### TASK DETAILS:
Range to reproduce from the entries below: the line with "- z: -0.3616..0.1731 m", the line with "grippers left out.", and every line in between. Give them exactly and give nothing else.

━━━━

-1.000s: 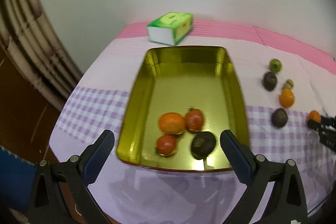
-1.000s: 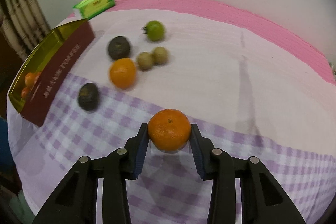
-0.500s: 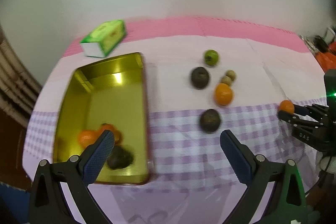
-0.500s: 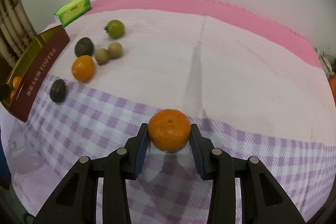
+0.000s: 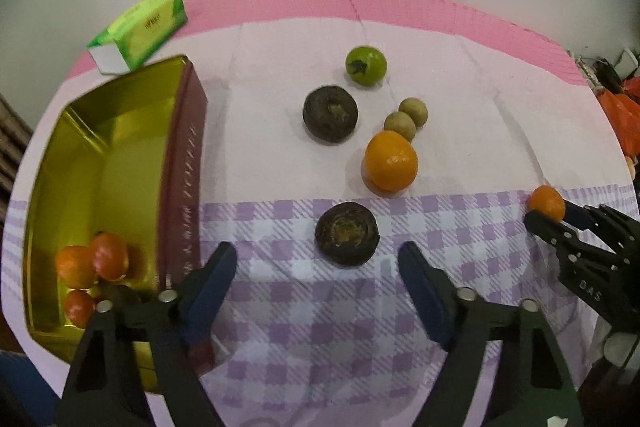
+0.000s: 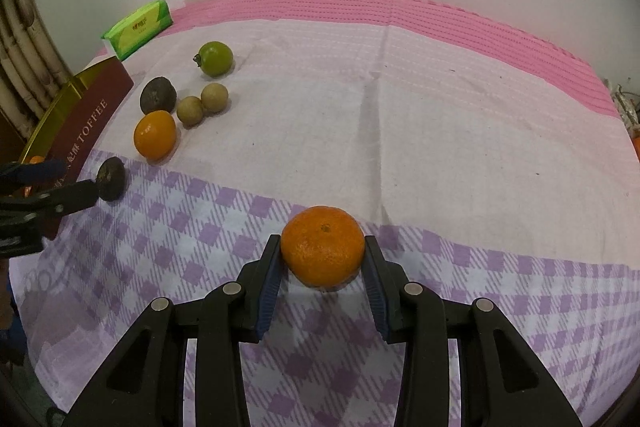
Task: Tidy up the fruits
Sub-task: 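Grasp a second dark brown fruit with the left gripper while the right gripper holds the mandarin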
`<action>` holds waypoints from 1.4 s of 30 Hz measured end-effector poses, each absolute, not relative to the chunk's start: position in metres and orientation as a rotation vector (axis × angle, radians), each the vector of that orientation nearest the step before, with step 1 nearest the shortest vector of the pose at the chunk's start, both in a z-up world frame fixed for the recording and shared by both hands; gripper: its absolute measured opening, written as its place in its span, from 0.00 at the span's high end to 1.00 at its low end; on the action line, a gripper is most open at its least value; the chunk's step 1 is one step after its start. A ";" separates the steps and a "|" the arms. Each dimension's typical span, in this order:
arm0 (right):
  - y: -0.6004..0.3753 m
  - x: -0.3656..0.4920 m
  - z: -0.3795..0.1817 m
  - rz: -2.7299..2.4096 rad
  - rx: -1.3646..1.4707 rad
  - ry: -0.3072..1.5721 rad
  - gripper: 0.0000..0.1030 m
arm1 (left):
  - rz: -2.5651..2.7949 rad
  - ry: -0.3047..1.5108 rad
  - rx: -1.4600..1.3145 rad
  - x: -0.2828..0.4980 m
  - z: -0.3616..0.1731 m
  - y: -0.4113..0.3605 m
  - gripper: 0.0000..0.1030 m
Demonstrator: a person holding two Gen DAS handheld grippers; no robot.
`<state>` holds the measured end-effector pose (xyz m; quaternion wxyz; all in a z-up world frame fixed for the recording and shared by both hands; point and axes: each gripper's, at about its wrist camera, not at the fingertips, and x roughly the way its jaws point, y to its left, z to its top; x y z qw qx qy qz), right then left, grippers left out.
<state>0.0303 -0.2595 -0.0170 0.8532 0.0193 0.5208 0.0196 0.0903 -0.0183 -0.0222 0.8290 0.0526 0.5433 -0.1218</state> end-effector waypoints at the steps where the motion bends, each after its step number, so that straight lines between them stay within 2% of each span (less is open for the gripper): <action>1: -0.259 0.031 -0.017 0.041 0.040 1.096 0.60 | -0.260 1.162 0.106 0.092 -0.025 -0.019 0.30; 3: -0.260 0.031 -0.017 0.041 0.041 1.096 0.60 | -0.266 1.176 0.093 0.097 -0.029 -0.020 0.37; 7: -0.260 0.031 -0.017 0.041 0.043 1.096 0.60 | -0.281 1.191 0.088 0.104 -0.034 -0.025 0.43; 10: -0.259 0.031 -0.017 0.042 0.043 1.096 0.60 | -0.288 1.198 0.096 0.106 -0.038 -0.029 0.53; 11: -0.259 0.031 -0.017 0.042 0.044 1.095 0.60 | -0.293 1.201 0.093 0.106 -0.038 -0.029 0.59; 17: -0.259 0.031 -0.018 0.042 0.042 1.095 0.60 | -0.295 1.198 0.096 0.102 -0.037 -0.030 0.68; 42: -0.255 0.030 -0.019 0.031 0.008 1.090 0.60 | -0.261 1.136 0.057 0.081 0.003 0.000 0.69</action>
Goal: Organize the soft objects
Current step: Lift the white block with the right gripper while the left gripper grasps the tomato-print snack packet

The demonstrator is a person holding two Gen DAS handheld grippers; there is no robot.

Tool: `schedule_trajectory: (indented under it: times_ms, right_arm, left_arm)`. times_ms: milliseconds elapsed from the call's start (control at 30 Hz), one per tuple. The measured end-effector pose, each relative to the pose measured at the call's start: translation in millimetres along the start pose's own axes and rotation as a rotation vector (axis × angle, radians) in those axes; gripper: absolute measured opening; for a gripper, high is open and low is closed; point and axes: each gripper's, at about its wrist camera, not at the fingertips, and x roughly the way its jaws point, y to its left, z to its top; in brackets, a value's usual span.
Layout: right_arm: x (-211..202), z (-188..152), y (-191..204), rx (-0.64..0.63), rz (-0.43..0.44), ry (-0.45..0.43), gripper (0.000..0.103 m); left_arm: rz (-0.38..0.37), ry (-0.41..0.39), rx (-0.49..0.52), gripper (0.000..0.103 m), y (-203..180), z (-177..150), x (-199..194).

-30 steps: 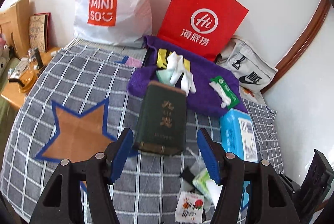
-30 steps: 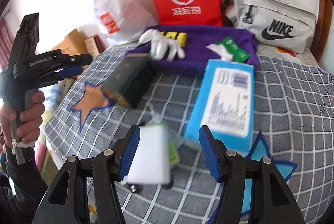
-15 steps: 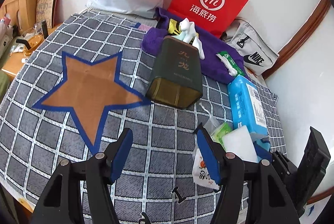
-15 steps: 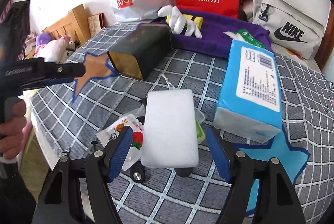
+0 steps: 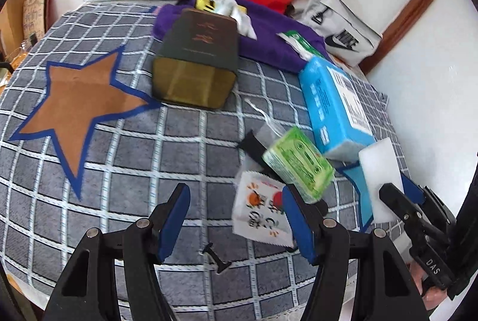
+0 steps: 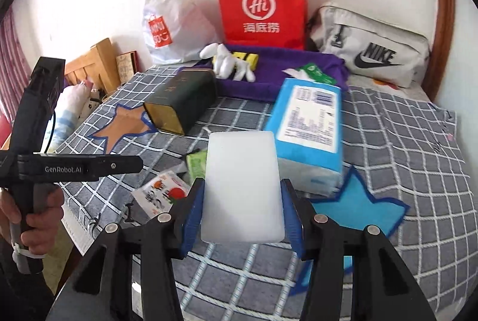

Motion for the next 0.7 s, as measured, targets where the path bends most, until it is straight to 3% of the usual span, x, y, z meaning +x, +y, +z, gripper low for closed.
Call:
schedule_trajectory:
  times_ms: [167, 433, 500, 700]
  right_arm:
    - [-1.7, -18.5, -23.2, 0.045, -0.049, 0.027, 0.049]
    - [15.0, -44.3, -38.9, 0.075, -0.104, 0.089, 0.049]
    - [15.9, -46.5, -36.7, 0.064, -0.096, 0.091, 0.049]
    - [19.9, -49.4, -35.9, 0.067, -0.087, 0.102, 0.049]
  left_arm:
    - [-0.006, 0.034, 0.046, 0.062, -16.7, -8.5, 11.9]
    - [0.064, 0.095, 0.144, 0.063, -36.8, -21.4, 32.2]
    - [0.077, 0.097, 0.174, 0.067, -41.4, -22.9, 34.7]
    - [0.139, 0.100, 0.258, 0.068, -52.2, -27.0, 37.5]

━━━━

### YOUR RESPONSE:
  - z: -0.3616..0.1731 m
  - y: -0.4113..0.3605 m
  - gripper: 0.0000..0.1030 m
Demonstrator: a person holding two Gen DAS handheld grippers; no robot.
`<state>` holds the measured end-effector pose (xyz m; quaternion wxyz; all in a z-up world frame fixed for the recording and shared by both hands; point and axes: each gripper's, at about its wrist camera, not at the fingertips, and x roughly the way its jaws point, y to its left, z to its top; x y z qw qx qy qz), right then left, grippers left out.

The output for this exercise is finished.